* EXERCISE DESCRIPTION *
Please count the lines in the data below that mention the word "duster", then give only the total.

* AVAILABLE DATA *
--- START ---

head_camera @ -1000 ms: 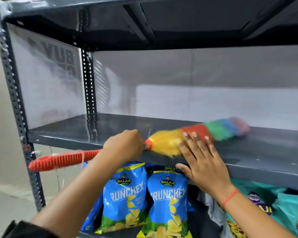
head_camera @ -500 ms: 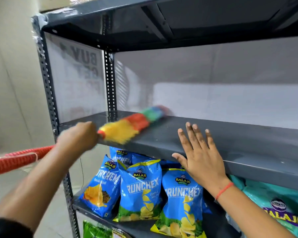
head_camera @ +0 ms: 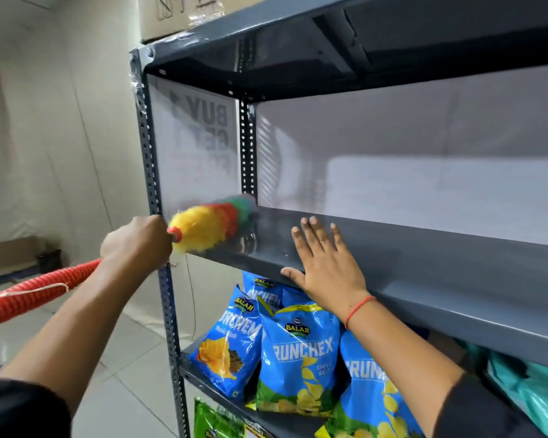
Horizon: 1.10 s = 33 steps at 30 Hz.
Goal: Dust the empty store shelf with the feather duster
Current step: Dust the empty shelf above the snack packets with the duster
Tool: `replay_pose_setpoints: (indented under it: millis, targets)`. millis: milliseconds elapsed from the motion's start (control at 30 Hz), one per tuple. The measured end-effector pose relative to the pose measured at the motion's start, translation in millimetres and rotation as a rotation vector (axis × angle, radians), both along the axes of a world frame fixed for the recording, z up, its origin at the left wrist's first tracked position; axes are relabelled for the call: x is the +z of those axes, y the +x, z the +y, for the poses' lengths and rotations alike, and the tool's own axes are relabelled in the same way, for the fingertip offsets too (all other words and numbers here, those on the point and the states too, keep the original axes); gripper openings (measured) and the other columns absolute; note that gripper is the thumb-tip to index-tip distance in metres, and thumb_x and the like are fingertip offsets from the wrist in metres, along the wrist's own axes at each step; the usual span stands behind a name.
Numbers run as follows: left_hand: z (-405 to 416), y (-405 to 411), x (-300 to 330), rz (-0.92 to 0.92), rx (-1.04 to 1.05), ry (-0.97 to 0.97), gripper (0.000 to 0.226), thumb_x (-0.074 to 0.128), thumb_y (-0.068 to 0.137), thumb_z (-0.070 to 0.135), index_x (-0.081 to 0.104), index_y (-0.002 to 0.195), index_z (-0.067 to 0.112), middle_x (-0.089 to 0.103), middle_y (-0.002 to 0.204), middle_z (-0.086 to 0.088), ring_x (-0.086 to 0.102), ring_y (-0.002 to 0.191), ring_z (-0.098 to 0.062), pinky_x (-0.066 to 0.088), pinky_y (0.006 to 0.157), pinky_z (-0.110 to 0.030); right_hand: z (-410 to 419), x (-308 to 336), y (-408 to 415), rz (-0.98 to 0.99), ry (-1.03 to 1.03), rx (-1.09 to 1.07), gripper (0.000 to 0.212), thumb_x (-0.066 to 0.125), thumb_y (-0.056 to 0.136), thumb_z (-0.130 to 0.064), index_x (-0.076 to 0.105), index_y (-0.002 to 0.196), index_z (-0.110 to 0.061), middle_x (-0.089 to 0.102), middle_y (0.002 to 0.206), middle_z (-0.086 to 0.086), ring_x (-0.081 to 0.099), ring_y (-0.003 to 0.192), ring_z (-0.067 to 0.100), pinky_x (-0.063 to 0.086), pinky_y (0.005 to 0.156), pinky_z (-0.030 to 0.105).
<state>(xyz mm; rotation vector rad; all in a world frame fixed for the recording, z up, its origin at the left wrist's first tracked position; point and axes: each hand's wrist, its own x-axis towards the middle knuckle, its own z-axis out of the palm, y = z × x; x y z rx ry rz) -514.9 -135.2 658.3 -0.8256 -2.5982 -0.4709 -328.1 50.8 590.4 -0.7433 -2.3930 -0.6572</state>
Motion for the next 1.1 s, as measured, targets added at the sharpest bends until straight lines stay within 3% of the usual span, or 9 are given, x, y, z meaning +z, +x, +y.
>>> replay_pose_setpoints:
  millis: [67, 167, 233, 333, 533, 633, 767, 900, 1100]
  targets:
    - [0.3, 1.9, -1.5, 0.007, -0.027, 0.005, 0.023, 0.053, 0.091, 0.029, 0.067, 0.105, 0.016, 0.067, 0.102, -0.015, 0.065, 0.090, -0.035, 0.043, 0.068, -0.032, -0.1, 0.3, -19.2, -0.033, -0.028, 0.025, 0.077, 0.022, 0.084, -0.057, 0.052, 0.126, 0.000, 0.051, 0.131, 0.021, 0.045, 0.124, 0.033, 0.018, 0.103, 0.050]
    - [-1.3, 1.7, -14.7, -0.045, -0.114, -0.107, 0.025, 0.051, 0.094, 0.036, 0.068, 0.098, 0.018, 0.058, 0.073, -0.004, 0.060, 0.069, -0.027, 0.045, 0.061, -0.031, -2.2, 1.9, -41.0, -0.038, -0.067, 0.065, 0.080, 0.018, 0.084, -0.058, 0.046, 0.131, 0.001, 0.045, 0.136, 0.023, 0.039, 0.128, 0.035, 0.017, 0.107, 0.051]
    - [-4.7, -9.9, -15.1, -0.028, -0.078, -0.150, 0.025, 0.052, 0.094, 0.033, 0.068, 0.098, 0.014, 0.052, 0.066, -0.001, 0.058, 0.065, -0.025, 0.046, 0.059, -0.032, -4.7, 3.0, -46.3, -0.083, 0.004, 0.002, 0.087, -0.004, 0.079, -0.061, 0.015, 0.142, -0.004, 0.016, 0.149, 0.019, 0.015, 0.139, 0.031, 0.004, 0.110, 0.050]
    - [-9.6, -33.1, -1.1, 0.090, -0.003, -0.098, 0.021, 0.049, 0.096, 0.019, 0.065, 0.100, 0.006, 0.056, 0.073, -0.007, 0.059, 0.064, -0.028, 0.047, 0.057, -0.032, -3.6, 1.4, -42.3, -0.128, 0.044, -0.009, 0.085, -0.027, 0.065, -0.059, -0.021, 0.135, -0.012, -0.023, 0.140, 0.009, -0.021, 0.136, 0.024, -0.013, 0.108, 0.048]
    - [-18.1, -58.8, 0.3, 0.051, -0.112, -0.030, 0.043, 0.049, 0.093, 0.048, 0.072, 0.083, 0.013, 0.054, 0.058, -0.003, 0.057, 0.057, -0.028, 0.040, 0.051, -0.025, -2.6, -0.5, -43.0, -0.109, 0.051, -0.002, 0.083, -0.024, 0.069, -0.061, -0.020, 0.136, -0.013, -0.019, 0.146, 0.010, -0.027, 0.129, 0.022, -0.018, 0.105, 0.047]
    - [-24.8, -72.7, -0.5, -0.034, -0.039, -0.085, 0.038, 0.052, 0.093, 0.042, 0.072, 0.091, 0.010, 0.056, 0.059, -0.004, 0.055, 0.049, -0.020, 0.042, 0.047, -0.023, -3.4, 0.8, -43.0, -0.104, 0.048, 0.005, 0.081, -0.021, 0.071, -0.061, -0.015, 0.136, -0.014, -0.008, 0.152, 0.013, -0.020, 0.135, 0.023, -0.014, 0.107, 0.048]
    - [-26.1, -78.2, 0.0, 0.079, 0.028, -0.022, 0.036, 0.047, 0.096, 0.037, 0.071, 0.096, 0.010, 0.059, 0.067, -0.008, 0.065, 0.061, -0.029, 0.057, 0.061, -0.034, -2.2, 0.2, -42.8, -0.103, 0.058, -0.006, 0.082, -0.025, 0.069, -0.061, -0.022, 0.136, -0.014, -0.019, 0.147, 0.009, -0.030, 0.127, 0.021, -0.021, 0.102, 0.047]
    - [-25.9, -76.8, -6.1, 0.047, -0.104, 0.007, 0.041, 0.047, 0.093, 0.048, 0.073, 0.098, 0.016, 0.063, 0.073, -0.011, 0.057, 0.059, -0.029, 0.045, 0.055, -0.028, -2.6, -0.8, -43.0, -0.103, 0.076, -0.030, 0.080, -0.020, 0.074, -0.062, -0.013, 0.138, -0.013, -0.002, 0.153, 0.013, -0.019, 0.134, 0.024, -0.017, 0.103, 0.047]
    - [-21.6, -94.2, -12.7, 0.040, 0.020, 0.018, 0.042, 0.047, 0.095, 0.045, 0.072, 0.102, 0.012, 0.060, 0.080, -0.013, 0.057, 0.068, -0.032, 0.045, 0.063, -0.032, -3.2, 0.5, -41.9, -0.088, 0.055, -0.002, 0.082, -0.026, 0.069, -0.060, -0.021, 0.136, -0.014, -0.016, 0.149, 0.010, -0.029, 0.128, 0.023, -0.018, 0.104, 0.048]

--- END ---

* EXERCISE SOLUTION *
2